Your guess sounds about right, though I'd defer to John on those gaffer build.sh scripts, as we don't use them internally at Image Engine.
When it comes to building Cortex for DCCs at a studio, you kind of need to decide if you're going to believe VFX Platform will sort things out for you, or you want to hedge your bets for something safer. Its certainly easier to use one build of everything in all the DCCs, and I think that might work for Maya 2017 + Houdini 16.5 + Nuke 11 (Nuke 10 was targeting a previous VFX Platform), but one of them could have subtly diverged from the platform, so its definitely safer to match each of their dependency specs independently.
You can see how IE does that in our
options and
build configs. The references to IEEnv in there are just talking about a big dictionary of software versions and their dependencies. We use commandline args to scons called "APP" and "APP_VERSION" to target different DCCs. Note that these only exist for our configs and not in the SConstruct. We use those args in our options file to swap out versions and paths for tbb, boost, exr, alembic, etc that match what the specific DCC requires.

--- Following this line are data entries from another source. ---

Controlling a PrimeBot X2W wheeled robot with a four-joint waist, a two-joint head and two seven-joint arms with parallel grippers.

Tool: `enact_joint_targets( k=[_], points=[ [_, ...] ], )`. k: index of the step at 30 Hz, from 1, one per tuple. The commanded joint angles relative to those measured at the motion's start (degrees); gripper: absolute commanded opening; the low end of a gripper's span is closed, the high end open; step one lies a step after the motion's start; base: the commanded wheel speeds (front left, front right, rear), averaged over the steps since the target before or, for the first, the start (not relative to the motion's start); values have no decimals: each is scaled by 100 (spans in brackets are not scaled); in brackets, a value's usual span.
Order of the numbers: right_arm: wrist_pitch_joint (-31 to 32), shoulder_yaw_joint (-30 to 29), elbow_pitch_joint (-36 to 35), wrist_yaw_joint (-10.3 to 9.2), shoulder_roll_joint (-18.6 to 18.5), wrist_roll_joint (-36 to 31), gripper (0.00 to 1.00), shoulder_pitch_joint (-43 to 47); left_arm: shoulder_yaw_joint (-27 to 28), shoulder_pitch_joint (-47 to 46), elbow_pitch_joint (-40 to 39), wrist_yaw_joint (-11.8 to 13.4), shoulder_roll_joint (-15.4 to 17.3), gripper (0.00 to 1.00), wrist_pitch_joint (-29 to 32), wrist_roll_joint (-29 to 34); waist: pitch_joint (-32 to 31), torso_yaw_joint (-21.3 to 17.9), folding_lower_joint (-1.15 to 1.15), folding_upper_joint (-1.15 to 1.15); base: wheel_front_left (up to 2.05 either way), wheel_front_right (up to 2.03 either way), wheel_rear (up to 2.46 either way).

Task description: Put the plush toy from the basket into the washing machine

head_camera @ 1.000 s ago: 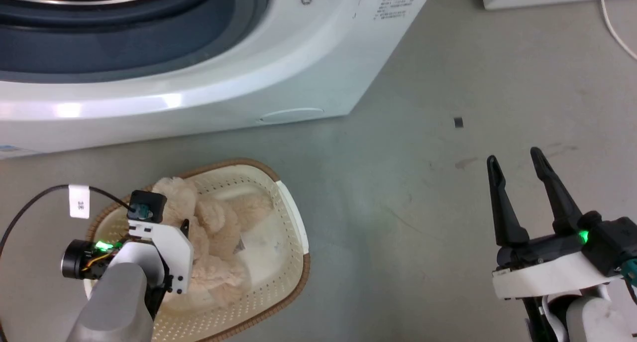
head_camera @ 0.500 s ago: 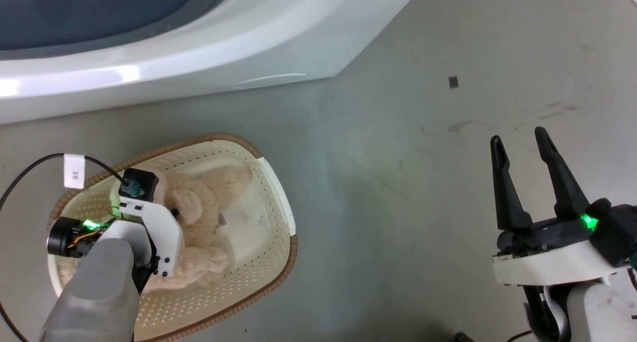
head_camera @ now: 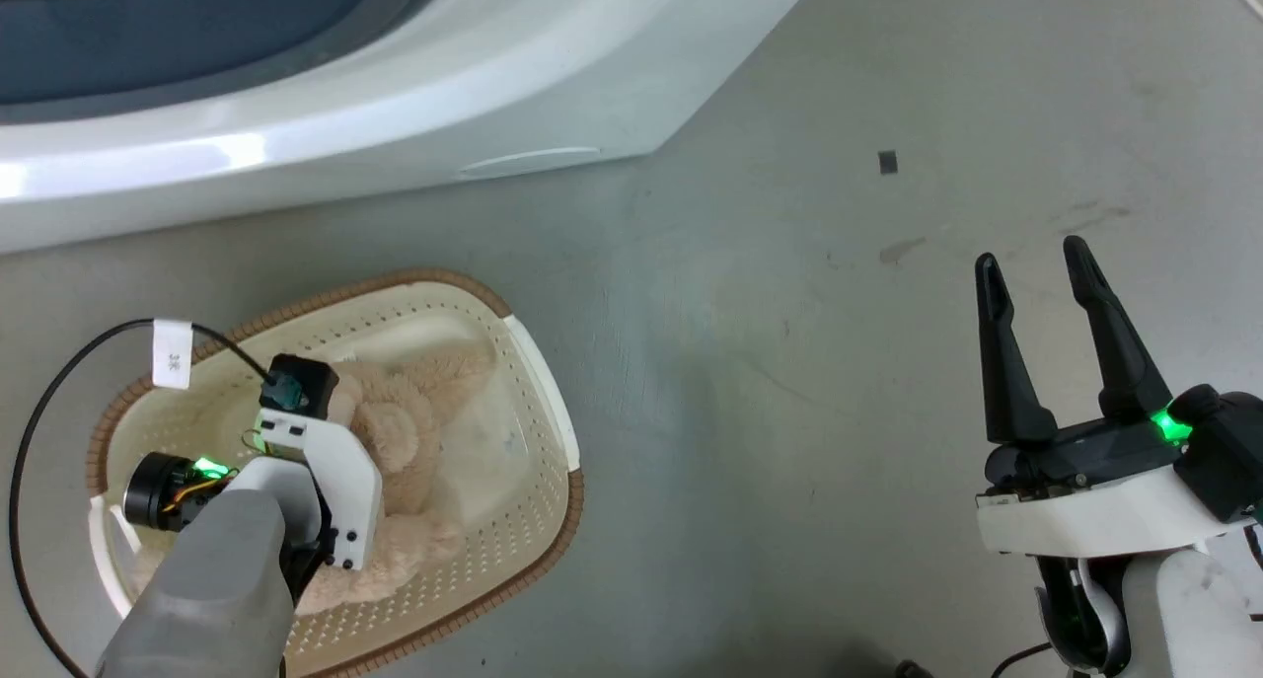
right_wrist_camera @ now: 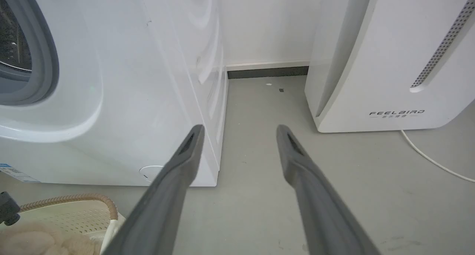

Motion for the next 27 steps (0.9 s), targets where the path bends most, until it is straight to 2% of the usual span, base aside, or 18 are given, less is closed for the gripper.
enact_joint_targets(
  k=[1,12,19,21,27],
  points=[
    [-50,-7,16,-5,-3,25,100,-101,-80,-49,97,-24,36,0,-71,-84,-106,10,0,0,0,0,0],
    [-50,-222,234,-5,-3,-166,100,285,-390,567,-313,-25,-134,0,-1517,-628,-1349,417,0,0,0,0,0],
    [-50,-307,326,-5,-3,-250,100,569,-361,965,-792,1,-200,0,-1940,-758,-1972,701,0,0,0,0,0],
    [-50,-339,342,-5,-3,-249,100,632,-263,1116,-1146,116,-197,0,-1958,-735,-2107,771,0,0,0,0,0],
    [-50,-359,364,-5,-3,-247,100,790,189,1955,-2858,447,-159,0,-1963,-440,-2430,936,0,0,0,0,0]
  ],
)
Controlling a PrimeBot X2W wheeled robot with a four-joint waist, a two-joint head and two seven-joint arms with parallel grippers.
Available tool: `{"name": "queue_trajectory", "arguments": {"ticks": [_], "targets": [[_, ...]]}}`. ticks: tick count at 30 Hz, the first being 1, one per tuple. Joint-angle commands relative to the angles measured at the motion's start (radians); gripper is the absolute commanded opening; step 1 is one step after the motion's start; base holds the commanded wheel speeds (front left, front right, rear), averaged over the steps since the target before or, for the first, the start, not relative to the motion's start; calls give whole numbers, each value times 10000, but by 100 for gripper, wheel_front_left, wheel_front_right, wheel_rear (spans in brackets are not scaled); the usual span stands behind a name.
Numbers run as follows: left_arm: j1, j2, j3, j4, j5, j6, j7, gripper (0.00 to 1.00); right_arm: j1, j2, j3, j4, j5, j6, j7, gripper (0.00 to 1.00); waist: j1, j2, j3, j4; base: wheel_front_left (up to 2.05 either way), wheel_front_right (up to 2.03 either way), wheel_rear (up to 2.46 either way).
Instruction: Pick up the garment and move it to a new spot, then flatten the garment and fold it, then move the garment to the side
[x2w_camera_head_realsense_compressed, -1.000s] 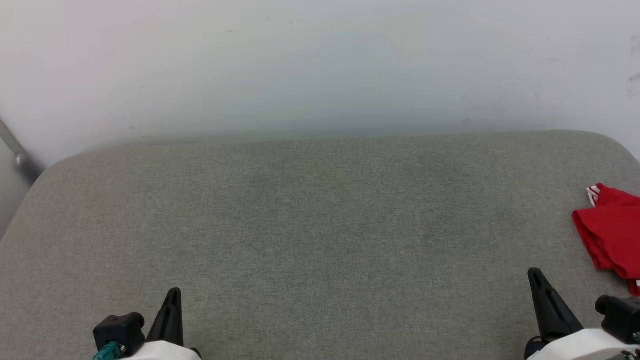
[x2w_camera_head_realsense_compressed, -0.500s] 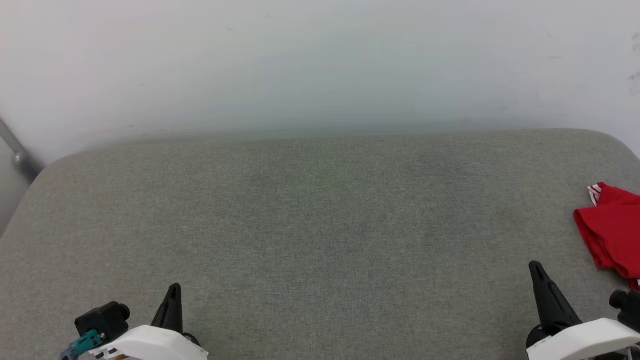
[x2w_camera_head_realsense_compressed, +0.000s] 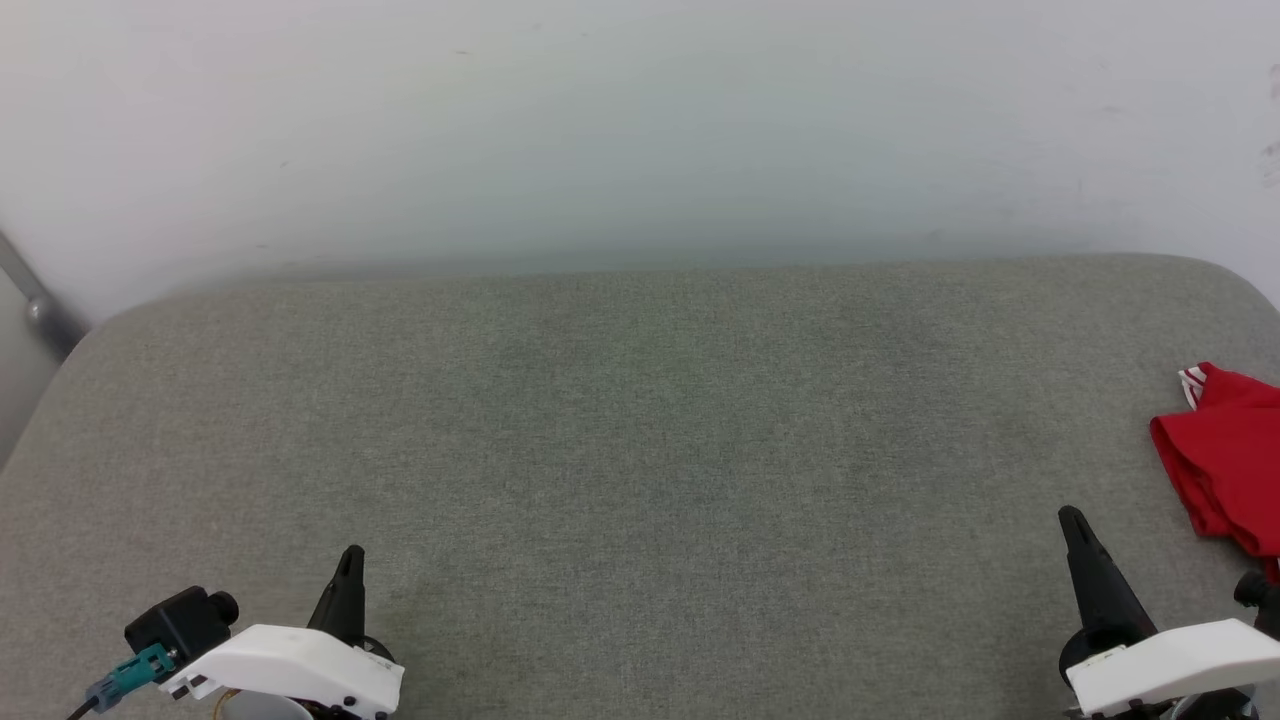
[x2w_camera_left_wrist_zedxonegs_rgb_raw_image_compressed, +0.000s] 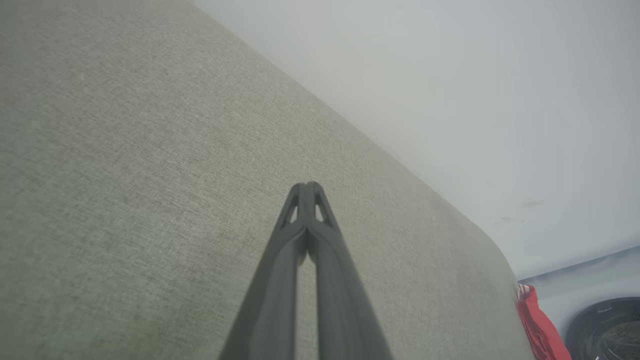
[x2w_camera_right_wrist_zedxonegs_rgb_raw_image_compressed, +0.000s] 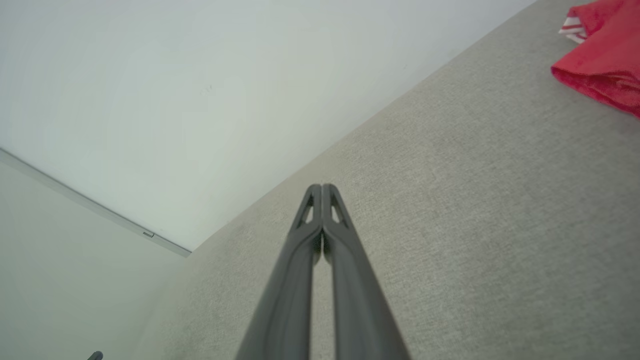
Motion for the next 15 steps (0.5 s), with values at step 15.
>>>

In most cases, you only need to build the Cortex (or Gaffer) dependencies that you want to use for standalone/commandline, because the DCCs should be shipping their dependency libs for you. So if you're building for Nuke 10.0, which requires OCIO 1.0.9 without that shared_ptr flag, then your Cortex options file could setup the paths to point inside the Nuke install directory rather than grabbing the shared libs from the GafferHQ/dependencies package.
Hope that helps. Let us know if there's any other issues you hit.